▶ ASSIGNMENT: Pull out all lines from the listing below in which the word "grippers" appears.

-*-*-

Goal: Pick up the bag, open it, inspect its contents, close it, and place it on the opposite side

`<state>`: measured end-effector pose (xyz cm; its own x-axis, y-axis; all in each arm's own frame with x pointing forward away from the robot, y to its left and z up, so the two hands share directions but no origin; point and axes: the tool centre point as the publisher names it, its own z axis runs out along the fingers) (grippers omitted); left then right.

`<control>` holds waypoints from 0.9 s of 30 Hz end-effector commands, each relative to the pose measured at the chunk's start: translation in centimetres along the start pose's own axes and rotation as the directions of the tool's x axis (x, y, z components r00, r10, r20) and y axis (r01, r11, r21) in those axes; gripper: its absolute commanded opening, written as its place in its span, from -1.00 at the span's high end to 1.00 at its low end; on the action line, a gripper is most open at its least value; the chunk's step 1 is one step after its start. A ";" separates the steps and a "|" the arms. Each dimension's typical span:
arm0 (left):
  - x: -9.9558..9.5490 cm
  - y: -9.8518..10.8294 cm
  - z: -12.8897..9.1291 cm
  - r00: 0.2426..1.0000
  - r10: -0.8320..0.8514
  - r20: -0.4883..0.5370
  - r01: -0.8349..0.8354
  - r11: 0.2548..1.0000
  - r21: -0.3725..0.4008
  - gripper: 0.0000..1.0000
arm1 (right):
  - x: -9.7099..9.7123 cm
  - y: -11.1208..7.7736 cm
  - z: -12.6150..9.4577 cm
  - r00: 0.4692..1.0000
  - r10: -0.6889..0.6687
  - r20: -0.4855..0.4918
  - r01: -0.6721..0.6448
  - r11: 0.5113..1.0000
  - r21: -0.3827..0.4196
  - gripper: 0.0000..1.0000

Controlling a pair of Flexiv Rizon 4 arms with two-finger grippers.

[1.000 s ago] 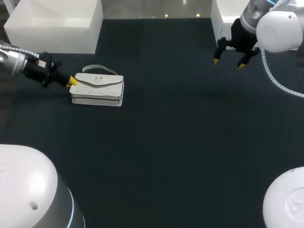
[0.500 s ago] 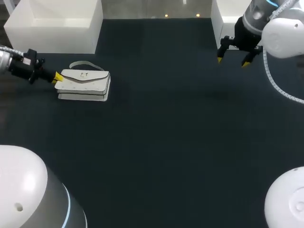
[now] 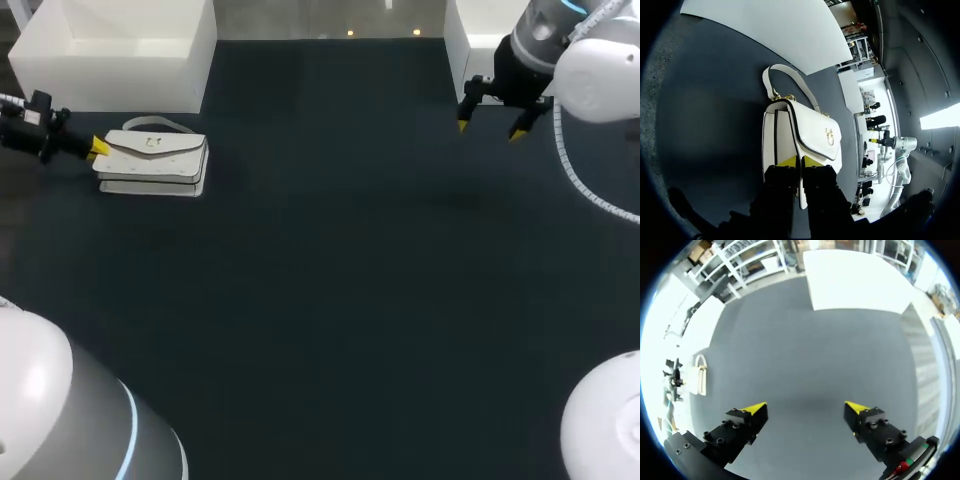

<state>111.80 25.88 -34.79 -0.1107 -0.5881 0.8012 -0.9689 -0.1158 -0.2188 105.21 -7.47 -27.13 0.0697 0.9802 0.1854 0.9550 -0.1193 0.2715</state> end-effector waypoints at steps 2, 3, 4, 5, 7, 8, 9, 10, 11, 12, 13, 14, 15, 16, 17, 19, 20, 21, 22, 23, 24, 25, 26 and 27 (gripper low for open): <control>-1.8 -2.3 -1.1 0.997 -0.023 -0.078 0.005 0.976 -0.216 1.00 | 0.1 0.0 -0.1 1.000 0.001 0.004 -0.001 1.000 0.000 -1.00; -2.0 -2.5 -1.2 0.997 -0.026 -0.077 0.008 0.977 -0.215 1.00 | 0.1 0.0 -0.1 1.000 0.001 0.004 -0.001 1.000 0.000 -1.00; -2.1 -2.7 -1.4 0.996 -0.029 -0.081 0.010 0.976 -0.217 1.00 | 0.1 0.0 -0.1 1.000 0.001 0.004 -0.001 1.000 0.000 -1.00; -2.3 -2.8 -1.5 0.996 -0.029 -0.080 0.011 0.975 -0.223 1.00 | 0.1 0.0 -0.1 1.000 0.001 0.004 -0.001 1.000 0.000 -1.00; -2.5 -3.2 -1.7 0.997 -0.029 -0.074 0.011 0.971 -0.239 1.00 | 0.1 0.0 -0.1 1.000 0.001 0.004 -0.001 1.000 0.000 -1.00; -2.7 -3.3 -1.9 0.997 -0.030 -0.073 0.011 0.969 -0.246 1.00 | 0.1 0.0 -0.1 1.000 0.001 0.004 -0.001 1.000 0.000 -1.00; -2.8 -3.5 -2.1 0.997 -0.028 -0.076 0.008 0.967 -0.254 1.00 | 0.1 0.0 -0.1 1.000 0.001 0.004 -0.001 1.000 0.000 -1.00; -2.9 -3.6 -2.4 0.996 -0.029 -0.085 0.006 0.966 -0.259 1.00 | 0.1 0.0 -0.1 1.000 0.001 0.004 -0.001 1.000 0.000 -1.00; -2.9 -3.7 -2.6 0.996 -0.027 -0.086 0.003 0.964 -0.265 1.00 | 0.1 0.0 -0.1 1.000 0.001 0.004 -0.001 1.000 0.000 -1.00; -3.0 -3.8 -2.9 0.996 -0.027 -0.087 0.002 0.963 -0.271 1.00 | 0.1 0.0 -0.1 1.000 0.001 0.004 -0.001 1.000 0.000 -1.00; -3.1 -3.8 -3.2 0.996 -0.024 -0.089 -0.001 0.961 -0.277 1.00 | 0.1 0.0 -0.1 1.000 0.001 0.004 -0.001 1.000 0.000 -1.00; -3.1 -3.8 -3.4 0.996 -0.019 -0.089 -0.007 0.958 -0.288 1.00 | 0.1 0.0 -0.1 1.000 0.001 0.004 -0.001 1.000 0.000 -1.00; -3.2 -3.8 -3.6 0.997 -0.015 -0.082 -0.010 0.955 -0.296 1.00 | 0.1 0.0 -0.1 1.000 0.001 0.004 -0.001 1.000 0.000 -1.00; -3.4 -3.8 -3.9 0.997 -0.015 -0.082 -0.010 0.954 -0.301 1.00 | 0.1 0.0 -0.1 1.000 0.001 0.004 -0.001 1.000 0.000 -1.00; -3.5 -3.8 -4.1 0.997 -0.014 -0.082 -0.012 0.951 -0.309 1.00 | 0.1 0.0 -0.1 1.000 0.001 0.004 -0.001 1.000 0.000 -1.00; -3.7 -3.8 -4.6 0.997 -0.020 -0.080 -0.006 0.949 -0.315 1.00 | 0.1 0.0 -0.1 1.000 0.001 0.004 -0.001 1.000 0.000 -1.00; -3.9 -3.8 -4.8 0.997 -0.021 -0.080 -0.006 0.948 -0.318 1.00 | 0.1 0.0 -0.1 1.000 0.001 0.004 -0.001 1.000 0.000 -1.00; -4.1 -3.8 -5.0 0.997 -0.024 -0.075 -0.002 0.946 -0.324 1.00 | 0.1 0.0 -0.1 1.000 0.001 0.004 -0.001 1.000 0.000 -1.00; -4.2 -3.7 -5.2 0.997 -0.029 -0.069 0.005 0.944 -0.329 1.00 | 0.1 0.0 -0.1 1.000 0.001 0.004 -0.001 1.000 0.000 -1.00; -4.5 -3.7 -5.4 0.998 -0.035 -0.060 0.013 0.943 -0.334 1.00 | 0.1 0.0 -0.1 1.000 0.001 0.004 -0.001 1.000 0.000 -1.00; -4.7 -3.7 -5.5 0.998 -0.043 -0.054 0.023 0.943 -0.332 1.00 | 0.1 0.0 -0.1 1.000 0.001 0.004 -0.001 1.000 0.000 -1.00; -5.1 -3.8 -5.7 0.998 -0.049 -0.051 0.029 0.943 -0.331 1.00 | 0.1 0.0 -0.1 1.000 0.001 0.004 -0.001 1.000 0.000 -1.00; -5.4 -3.9 -6.0 0.997 -0.054 -0.051 0.034 0.943 -0.331 1.00 | 0.1 0.0 -0.1 1.000 0.001 0.004 -0.001 1.000 0.000 -1.00; -5.7 -4.0 -6.2 0.997 -0.059 -0.051 0.039 0.944 -0.329 1.00 | 0.1 0.0 -0.1 1.000 0.001 0.004 -0.001 1.000 0.000 -1.00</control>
<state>114.04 33.46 -34.75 -0.0478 -0.6412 0.7659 -0.9170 -0.2757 -0.2881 105.25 -7.45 -27.10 0.0692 0.9803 0.1849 0.9555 -0.1184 0.2701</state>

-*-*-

▶ WRITTEN RESPONSE:
`<state>`: measured end-effector pose (xyz cm; its own x-axis, y-axis; all in each arm's own frame with x pointing forward away from the robot, y to its left and z up, so the two hands share directions but no origin; point and axes: the tool centre point as the publisher names it, its own z axis runs out along the fingers) (grippers omitted); left then right.
Controlling a pair of Flexiv Rizon 4 arms with two-finger grippers.

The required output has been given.